Retype the listing exactly, so that the copy matches it line for line.
(Given information Opens)
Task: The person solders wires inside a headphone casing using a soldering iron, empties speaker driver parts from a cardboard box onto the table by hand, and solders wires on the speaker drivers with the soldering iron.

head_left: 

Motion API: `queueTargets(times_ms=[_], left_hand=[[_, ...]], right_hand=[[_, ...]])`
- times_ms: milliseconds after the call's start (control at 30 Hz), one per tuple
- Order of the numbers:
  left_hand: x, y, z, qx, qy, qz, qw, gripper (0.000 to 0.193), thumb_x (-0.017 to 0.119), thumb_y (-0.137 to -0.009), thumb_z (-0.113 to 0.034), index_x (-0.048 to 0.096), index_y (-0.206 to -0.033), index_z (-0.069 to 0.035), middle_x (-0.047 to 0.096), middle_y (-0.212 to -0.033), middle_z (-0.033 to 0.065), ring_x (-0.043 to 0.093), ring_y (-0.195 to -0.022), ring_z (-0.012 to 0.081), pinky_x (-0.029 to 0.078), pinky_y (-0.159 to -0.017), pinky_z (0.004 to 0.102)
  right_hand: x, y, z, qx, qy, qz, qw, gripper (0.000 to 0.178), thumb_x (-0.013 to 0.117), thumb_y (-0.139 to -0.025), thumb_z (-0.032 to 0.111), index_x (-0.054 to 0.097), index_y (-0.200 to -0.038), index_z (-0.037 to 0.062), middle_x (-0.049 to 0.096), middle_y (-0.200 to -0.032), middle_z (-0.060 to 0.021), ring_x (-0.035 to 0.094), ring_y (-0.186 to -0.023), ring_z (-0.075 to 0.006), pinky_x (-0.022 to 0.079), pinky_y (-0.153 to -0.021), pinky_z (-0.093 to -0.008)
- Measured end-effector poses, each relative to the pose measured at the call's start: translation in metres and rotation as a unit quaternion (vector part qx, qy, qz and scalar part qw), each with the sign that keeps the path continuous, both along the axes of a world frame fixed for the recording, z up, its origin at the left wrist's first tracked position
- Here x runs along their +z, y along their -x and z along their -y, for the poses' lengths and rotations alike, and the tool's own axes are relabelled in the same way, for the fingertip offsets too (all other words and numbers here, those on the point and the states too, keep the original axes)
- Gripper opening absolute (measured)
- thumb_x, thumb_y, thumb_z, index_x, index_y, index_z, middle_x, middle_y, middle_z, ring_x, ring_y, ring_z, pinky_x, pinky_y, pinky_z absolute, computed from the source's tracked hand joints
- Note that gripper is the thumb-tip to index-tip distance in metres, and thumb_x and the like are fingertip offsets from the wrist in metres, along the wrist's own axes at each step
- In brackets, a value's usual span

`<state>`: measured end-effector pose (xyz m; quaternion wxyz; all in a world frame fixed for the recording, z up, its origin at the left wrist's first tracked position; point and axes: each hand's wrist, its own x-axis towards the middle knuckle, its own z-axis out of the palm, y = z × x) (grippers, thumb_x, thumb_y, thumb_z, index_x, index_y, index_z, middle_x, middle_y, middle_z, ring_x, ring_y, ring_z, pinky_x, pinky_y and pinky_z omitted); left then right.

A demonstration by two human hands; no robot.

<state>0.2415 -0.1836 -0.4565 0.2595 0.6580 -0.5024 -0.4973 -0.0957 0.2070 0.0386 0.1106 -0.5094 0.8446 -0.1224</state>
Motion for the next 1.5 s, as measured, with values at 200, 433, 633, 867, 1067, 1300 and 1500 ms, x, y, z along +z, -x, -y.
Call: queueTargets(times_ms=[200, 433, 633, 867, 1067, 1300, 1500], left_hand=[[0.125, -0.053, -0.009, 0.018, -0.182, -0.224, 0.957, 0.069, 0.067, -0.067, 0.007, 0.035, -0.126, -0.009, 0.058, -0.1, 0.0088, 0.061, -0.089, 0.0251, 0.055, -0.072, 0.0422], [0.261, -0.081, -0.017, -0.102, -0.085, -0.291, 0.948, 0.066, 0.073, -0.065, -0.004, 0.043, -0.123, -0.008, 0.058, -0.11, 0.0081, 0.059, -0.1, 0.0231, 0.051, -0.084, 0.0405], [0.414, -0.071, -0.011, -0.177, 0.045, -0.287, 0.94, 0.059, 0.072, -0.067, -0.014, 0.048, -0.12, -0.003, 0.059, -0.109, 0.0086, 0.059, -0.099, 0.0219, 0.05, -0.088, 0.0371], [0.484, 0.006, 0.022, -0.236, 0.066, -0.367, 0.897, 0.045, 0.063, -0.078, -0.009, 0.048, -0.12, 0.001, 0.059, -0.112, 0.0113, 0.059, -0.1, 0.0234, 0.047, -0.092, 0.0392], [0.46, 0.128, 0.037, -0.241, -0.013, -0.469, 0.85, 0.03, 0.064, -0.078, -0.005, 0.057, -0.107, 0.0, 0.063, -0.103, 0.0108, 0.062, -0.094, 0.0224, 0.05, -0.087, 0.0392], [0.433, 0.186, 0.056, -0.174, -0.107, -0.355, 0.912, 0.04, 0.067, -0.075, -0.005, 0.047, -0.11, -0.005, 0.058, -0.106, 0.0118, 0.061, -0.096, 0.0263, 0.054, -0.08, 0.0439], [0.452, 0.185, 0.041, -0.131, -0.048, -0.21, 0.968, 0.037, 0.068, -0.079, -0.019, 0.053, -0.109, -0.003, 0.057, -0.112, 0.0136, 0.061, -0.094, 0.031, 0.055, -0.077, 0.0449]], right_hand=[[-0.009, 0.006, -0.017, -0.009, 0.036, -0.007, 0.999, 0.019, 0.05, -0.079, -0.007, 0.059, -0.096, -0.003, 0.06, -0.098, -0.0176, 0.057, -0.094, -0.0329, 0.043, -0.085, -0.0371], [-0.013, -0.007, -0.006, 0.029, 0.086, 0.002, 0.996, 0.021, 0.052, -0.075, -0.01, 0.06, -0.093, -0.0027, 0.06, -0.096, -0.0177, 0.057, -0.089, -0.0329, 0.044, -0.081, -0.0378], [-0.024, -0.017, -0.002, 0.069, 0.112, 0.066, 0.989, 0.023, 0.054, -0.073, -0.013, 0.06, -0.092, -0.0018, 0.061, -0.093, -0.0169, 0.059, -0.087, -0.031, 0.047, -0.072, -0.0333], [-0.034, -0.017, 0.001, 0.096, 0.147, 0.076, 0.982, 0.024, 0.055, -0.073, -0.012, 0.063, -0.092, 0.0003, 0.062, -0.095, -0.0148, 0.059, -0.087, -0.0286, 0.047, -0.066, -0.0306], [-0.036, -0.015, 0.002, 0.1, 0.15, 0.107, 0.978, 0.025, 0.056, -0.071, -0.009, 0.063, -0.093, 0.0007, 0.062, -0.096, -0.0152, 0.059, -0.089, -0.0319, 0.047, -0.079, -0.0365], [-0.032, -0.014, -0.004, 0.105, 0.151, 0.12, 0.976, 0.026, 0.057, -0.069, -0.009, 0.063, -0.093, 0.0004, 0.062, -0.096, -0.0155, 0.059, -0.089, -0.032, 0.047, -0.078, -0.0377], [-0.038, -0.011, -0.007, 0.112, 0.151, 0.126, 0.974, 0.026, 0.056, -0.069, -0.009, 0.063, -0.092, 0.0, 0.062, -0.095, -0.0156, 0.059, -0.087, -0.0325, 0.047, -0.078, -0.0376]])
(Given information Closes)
> Finished task:
Task: The person solders wires inside a headphone casing using a soldering iron, empties speaker driver parts from a cardboard box onto the table by hand, and solders wires on the speaker drivers with the soldering iron.

head_left: 

Motion API: `queueTargets(times_ms=[_], left_hand=[[_, ...]], right_hand=[[_, ...]])`
- times_ms: milliseconds after the call's start (control at 30 Hz), one per tuple
- Order of the numbers:
  left_hand: x, y, z, qx, qy, qz, qw, gripper (0.000 to 0.193), thumb_x (-0.017 to 0.119), thumb_y (-0.137 to -0.009), thumb_z (-0.113 to 0.034), index_x (-0.048 to 0.096), index_y (-0.206 to -0.033), index_z (-0.069 to 0.035), middle_x (-0.047 to 0.096), middle_y (-0.212 to -0.033), middle_z (-0.033 to 0.065), ring_x (-0.043 to 0.093), ring_y (-0.195 to -0.022), ring_z (-0.012 to 0.081), pinky_x (-0.029 to 0.078), pinky_y (-0.159 to -0.017), pinky_z (0.004 to 0.102)
  right_hand: x, y, z, qx, qy, qz, qw, gripper (0.000 to 0.178), thumb_x (-0.013 to 0.117), thumb_y (-0.139 to -0.025), thumb_z (-0.032 to 0.111), index_x (-0.054 to 0.097), index_y (-0.200 to -0.038), index_z (-0.037 to 0.062), middle_x (-0.049 to 0.096), middle_y (-0.200 to -0.032), middle_z (-0.060 to 0.021), ring_x (-0.035 to 0.094), ring_y (-0.186 to -0.023), ring_z (-0.075 to 0.006), pinky_x (-0.022 to 0.079), pinky_y (-0.153 to -0.021), pinky_z (-0.093 to -0.008)
- Measured end-effector poses, each relative to the pose measured at the call's start: translation in metres and rotation as a unit quaternion (vector part qx, qy, qz and scalar part qw), each with the sign that keeps the path continuous, both along the axes of a world frame fixed for the recording, z up, its origin at the left wrist's first tracked position
- Here x runs along their +z, y along their -x and z along their -y, for the poses' lengths and rotations alike, and the tool's own axes are relabelled in the same way, for the fingertip offsets too (all other words and numbers here, those on the point and the states too, keep the original axes)
- Gripper opening absolute (measured)
- thumb_x, thumb_y, thumb_z, index_x, index_y, index_z, middle_x, middle_y, middle_z, ring_x, ring_y, ring_z, pinky_x, pinky_y, pinky_z absolute, computed from the source's tracked hand joints
- Note that gripper is the thumb-tip to index-tip distance in metres, and thumb_x and the like are fingertip offsets from the wrist in metres, along the wrist's own axes at each step
- In brackets, a value's usual span

`<state>`: measured end-effector pose (xyz m; quaternion wxyz; all in a world frame fixed for the recording, z up, its origin at the left wrist's first tracked position; point and axes: each hand's wrist, its own x-axis towards the middle knuckle, its own z-axis out of the palm, y = z × x) (grippers, thumb_x, thumb_y, thumb_z, index_x, index_y, index_z, middle_x, middle_y, middle_z, ring_x, ring_y, ring_z, pinky_x, pinky_y and pinky_z omitted); left then right.

A demonstration by two human hands; no robot.

<state>0.2415 -0.1836 -0.4565 0.2595 0.6580 -0.5024 -0.4973 -0.0957 0.2070 0.0386 0.1106 -0.5094 0.8446 -0.1224</state>
Motion for the next 1.5 s, as measured, with values at 200, 433, 633, 867, 1067, 1300 and 1500 ms, x, y, z along +z, -x, -y.
Call: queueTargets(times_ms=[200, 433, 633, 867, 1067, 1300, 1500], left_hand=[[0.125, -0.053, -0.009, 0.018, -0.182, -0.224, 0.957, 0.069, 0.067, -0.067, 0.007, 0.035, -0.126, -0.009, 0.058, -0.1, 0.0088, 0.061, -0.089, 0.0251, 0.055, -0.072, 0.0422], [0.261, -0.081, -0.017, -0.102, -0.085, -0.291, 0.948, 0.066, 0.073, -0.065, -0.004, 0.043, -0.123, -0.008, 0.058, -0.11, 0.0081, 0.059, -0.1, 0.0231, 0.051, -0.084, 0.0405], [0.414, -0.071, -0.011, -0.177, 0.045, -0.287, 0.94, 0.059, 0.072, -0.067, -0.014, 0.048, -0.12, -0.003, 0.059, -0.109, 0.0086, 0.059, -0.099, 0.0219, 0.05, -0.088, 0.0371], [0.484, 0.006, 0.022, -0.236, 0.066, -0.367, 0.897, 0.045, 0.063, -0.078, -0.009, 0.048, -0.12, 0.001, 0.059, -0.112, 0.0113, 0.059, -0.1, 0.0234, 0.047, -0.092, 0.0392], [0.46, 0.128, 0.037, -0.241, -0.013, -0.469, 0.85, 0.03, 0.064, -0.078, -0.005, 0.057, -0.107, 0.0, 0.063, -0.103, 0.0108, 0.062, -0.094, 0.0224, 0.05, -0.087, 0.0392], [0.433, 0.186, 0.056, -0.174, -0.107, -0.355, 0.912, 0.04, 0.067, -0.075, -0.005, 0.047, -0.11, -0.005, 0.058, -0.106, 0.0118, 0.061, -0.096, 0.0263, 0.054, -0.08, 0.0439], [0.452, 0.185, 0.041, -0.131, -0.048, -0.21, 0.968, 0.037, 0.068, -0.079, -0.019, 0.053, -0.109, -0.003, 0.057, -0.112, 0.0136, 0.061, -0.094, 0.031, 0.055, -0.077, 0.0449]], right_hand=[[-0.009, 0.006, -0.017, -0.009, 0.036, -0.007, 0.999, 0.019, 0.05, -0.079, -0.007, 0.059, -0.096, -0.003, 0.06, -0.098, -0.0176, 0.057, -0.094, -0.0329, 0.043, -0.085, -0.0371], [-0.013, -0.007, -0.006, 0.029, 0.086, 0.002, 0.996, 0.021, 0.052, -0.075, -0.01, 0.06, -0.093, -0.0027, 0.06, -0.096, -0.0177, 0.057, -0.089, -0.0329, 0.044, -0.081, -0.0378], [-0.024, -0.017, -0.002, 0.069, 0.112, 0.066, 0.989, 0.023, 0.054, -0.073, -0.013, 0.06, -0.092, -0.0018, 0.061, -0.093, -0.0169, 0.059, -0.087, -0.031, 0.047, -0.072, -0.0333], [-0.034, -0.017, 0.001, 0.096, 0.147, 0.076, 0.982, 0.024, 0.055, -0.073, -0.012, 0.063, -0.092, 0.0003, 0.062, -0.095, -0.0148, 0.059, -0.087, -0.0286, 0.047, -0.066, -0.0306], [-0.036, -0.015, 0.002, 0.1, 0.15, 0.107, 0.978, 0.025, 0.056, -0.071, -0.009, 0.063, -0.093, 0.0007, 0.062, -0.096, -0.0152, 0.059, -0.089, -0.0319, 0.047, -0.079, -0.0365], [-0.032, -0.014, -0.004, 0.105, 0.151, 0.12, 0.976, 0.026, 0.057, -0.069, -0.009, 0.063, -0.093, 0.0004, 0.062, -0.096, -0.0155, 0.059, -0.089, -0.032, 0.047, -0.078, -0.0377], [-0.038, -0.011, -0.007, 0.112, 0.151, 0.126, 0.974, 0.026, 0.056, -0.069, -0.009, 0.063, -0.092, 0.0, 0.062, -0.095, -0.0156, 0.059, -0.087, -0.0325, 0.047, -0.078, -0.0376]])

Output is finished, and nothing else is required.